Task details >> Your answer must be the exact lines below, starting with the line with "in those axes" and going on through the line with "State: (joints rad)", both included, with no pictures.
──────── Material provided ────────
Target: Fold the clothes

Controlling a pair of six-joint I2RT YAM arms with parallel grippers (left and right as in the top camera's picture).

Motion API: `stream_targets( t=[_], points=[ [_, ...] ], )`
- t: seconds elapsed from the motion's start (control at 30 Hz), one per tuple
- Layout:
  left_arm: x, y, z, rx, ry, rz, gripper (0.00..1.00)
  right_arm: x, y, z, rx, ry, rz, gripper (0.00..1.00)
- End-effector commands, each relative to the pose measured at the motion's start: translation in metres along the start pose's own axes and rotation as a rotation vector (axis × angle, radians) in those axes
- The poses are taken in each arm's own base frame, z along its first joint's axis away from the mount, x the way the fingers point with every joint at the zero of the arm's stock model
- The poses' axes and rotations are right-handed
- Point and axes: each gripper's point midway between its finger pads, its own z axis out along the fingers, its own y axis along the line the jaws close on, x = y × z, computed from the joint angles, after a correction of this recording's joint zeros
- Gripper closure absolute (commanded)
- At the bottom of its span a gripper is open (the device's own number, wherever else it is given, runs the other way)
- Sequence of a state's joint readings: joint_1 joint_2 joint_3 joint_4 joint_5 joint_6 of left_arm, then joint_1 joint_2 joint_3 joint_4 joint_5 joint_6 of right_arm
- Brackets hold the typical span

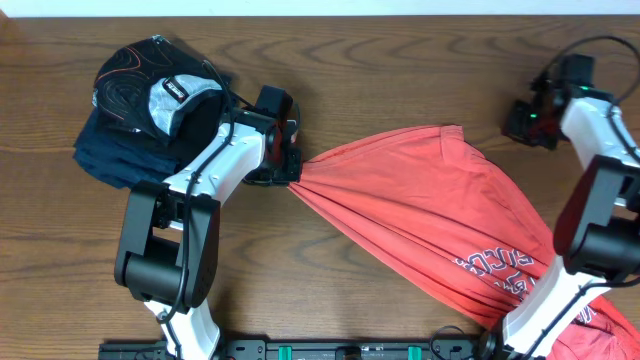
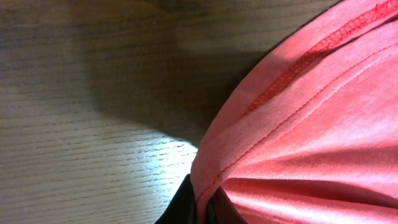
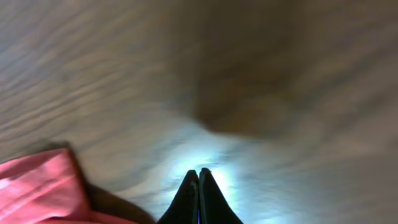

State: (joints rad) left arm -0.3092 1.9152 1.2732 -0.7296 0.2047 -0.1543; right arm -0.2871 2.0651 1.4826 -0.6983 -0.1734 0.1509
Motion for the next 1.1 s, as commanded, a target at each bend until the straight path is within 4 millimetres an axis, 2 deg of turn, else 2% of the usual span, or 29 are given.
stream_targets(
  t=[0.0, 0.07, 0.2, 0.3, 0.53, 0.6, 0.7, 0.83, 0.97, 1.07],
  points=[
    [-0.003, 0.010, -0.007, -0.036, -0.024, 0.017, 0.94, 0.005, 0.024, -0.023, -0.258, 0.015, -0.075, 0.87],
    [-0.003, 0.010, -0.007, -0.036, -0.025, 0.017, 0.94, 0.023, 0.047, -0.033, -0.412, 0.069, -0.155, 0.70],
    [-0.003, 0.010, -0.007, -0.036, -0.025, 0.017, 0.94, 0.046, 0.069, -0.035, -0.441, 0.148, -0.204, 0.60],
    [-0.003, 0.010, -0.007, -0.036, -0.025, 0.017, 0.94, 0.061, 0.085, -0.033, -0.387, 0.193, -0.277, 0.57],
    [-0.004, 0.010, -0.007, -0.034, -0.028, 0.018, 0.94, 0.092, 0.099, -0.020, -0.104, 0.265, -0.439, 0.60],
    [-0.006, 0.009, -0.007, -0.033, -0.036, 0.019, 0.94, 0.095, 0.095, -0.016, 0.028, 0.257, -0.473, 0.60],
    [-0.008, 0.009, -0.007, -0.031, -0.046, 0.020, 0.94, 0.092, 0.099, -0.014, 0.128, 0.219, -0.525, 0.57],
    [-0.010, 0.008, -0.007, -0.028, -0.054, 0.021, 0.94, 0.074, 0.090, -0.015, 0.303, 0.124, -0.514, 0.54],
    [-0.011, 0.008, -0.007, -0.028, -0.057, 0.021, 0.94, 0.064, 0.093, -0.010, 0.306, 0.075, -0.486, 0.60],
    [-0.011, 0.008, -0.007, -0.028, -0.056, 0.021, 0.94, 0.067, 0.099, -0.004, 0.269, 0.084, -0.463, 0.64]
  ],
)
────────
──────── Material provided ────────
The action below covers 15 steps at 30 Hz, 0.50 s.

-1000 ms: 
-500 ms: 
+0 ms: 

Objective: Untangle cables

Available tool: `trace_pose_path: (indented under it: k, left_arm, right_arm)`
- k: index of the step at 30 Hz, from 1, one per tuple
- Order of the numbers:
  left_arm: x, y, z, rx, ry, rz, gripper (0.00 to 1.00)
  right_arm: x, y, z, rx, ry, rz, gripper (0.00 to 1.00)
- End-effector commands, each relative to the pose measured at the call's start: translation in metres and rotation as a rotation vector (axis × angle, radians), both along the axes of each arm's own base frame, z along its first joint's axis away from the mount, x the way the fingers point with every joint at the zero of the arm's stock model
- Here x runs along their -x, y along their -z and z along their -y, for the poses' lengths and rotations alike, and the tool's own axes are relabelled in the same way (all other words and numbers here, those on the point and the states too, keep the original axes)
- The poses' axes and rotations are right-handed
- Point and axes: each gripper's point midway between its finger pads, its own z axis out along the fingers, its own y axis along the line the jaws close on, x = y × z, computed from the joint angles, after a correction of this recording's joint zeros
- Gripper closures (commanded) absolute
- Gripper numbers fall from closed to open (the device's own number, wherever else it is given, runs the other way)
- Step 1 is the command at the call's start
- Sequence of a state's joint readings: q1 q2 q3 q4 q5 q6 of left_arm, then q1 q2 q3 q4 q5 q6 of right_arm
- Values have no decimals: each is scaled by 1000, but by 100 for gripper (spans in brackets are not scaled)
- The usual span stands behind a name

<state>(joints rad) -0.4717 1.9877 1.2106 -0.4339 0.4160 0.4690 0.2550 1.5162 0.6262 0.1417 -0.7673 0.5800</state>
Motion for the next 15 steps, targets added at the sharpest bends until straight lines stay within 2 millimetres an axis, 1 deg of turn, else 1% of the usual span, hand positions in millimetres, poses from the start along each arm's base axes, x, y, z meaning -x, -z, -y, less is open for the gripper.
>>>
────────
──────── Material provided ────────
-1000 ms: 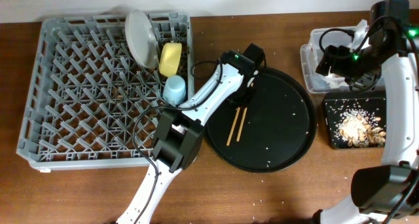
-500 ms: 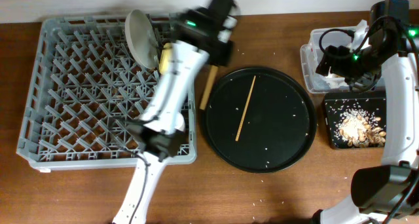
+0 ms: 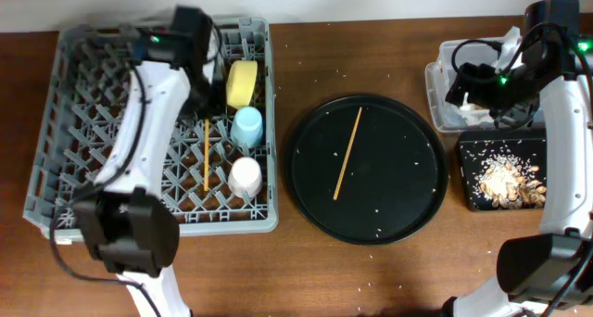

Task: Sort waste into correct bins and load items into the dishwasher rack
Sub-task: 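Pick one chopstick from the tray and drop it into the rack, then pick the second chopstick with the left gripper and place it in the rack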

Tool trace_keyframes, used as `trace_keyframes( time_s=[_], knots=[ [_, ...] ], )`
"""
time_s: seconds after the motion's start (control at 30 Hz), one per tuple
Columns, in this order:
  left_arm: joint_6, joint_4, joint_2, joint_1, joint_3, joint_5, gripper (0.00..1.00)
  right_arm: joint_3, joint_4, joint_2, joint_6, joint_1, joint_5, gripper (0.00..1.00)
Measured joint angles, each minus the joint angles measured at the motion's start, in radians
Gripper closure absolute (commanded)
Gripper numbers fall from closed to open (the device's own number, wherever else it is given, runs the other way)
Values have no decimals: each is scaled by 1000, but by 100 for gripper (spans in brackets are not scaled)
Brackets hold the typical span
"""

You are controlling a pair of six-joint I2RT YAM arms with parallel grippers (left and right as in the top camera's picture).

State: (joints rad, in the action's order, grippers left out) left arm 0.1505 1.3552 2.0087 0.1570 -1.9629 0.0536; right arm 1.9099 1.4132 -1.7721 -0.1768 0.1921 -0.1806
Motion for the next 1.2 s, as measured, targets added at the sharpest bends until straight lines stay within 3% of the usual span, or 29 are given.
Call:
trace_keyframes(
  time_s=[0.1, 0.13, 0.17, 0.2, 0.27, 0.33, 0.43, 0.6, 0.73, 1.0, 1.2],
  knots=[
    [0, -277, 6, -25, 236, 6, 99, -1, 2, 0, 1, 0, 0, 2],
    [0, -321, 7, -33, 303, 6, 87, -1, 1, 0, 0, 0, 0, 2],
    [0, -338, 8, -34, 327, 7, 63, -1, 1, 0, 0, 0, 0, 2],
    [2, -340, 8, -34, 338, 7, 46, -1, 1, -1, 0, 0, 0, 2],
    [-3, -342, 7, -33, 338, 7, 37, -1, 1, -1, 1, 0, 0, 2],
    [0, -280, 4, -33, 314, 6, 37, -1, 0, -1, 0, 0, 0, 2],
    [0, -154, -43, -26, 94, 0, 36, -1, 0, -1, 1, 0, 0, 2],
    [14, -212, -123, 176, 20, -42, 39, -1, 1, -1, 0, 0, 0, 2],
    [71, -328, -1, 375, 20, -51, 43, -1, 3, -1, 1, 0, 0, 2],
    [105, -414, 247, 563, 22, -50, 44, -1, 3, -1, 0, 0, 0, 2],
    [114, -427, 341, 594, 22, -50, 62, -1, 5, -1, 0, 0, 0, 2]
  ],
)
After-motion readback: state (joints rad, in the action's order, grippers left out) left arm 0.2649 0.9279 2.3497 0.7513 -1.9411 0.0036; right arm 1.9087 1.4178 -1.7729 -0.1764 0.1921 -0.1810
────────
The completed task >>
- End-effector commands, each relative to the pose measured at the motion's start: translation in metres along the start pose's own axes and rotation as a rotation vector (axis × angle, radians) in those axes
- The poses are taken in each arm's own base frame, z along its first joint's axis away from the mount, x the way the fingers point with every joint at the zero of the arm's stock model
- The poses' axes and rotations are right-handed
- Point and axes: each gripper's point midway between its finger pads, its own z axis out along the fingers, its own y axis along the line the jaws close on, x = y × z, computed from the joint angles, after a correction of this recording's joint zeros
- Gripper closure absolute (commanded)
- At the bottom of its span a gripper is open (the device's own number, wherever else it is given, runs the other way)
- Sequence of a state's joint readings: joint_1 joint_2 joint_3 joint_4 joint_5 joint_6 of left_arm, then joint_1 joint_2 joint_3 joint_4 joint_5 joint_6 of right_arm
- Brackets hold the typical span


State: (joints rad) left arm -0.3092 1.9152 1.2732 -0.7296 0.2047 -0.1543; right arm -0.2871 2.0651 1.4826 -0.6983 -0.1734 0.1509

Work on this exercise is done.